TASK TO CARRY OUT: Go through the material below, find each line with the word "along", and copy those lines.

╔══

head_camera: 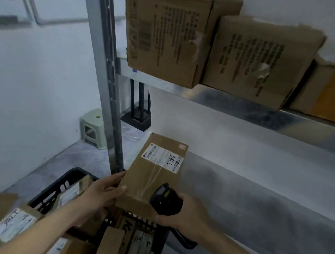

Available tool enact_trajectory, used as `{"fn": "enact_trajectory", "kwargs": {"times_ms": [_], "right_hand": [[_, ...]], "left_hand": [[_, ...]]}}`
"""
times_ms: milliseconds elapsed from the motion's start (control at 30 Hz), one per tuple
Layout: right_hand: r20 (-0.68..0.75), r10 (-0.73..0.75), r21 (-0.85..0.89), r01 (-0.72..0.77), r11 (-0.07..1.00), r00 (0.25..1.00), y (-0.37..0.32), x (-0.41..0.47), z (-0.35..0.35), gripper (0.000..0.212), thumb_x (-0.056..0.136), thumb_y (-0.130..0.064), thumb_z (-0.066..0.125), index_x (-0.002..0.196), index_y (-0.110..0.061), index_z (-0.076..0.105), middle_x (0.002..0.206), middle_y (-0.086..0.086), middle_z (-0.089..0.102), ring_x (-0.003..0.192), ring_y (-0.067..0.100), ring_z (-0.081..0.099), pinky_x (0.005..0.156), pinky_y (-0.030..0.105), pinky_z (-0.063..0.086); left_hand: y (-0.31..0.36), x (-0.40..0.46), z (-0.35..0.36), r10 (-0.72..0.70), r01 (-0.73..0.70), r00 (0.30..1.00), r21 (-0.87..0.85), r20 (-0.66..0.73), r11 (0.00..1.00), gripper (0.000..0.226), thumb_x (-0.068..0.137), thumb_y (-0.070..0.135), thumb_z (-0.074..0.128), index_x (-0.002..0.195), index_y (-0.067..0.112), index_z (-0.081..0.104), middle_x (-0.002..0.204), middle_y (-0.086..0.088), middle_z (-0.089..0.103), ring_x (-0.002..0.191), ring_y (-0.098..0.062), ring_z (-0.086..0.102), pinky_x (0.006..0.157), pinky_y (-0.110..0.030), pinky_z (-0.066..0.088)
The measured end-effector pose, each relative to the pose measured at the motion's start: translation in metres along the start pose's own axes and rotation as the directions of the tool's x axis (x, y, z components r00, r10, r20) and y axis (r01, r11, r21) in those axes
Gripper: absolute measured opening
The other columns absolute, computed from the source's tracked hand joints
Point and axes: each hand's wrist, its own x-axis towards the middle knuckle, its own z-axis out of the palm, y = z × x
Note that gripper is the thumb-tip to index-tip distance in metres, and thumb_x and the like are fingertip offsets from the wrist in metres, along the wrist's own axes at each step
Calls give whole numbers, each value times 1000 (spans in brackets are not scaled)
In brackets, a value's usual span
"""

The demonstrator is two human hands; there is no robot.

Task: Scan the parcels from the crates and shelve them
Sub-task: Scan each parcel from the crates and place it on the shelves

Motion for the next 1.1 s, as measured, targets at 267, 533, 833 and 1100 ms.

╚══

YOUR SOLUTION:
The measured end-effector pose, each relative to the pose measured at the motion's start: translation in metres along the start pose's own axes and rotation as the directions of the tool's x axis (x, y, z components r00, r10, r20) and y axis (r01, r11, r21) in those axes
Note that gripper is the thumb-tip to index-tip distance in metres, and thumb_x and the like are fingertip offsets from the wrist in metres, along the wrist's own axes at each step

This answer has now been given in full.